# Task instructions
Copy, from the material below, each line where "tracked" shows up.

# Provided data
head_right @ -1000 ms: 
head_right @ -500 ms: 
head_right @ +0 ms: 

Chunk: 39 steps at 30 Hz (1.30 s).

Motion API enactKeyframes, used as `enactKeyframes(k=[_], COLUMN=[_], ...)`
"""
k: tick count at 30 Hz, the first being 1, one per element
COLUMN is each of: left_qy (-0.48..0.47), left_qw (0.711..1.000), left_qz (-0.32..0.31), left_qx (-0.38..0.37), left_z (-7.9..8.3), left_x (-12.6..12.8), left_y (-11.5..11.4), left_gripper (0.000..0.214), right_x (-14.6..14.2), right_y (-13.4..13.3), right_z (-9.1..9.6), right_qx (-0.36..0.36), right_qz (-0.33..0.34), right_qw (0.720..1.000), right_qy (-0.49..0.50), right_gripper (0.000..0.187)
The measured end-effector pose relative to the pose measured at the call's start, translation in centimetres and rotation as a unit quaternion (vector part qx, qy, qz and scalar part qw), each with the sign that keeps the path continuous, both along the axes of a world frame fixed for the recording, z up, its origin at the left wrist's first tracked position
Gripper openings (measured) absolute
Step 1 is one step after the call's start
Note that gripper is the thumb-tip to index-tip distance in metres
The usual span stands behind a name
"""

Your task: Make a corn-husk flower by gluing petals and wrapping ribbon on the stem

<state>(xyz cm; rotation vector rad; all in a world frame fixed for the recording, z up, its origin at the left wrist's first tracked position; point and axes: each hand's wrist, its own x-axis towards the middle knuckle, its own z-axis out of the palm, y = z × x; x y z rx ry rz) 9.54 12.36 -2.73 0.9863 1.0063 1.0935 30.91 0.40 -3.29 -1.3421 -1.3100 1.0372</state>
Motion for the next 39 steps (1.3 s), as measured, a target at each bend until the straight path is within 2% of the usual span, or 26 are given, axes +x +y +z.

# Your response
The measured end-effector pose relative to the pose measured at the call's start, translation in centimetres and rotation as a unit quaternion (vector part qx, qy, qz and scalar part qw), each with the sign that keeps the path continuous, both along the axes of a world frame fixed for the recording, z up, its origin at the left wrist's first tracked position
<state>(xyz cm; rotation vector rad; all in a world frame fixed for the recording, z up, its origin at the left wrist's first tracked position; point and axes: each hand's wrist, its own x-axis towards the middle knuckle, its own z-axis out of the palm, y = z × x; x y z rx ry rz) 9.54 12.36 -2.73 0.9863 1.0063 1.0935 30.91 0.40 -3.29 -1.3421 -1.3100 1.0372</state>

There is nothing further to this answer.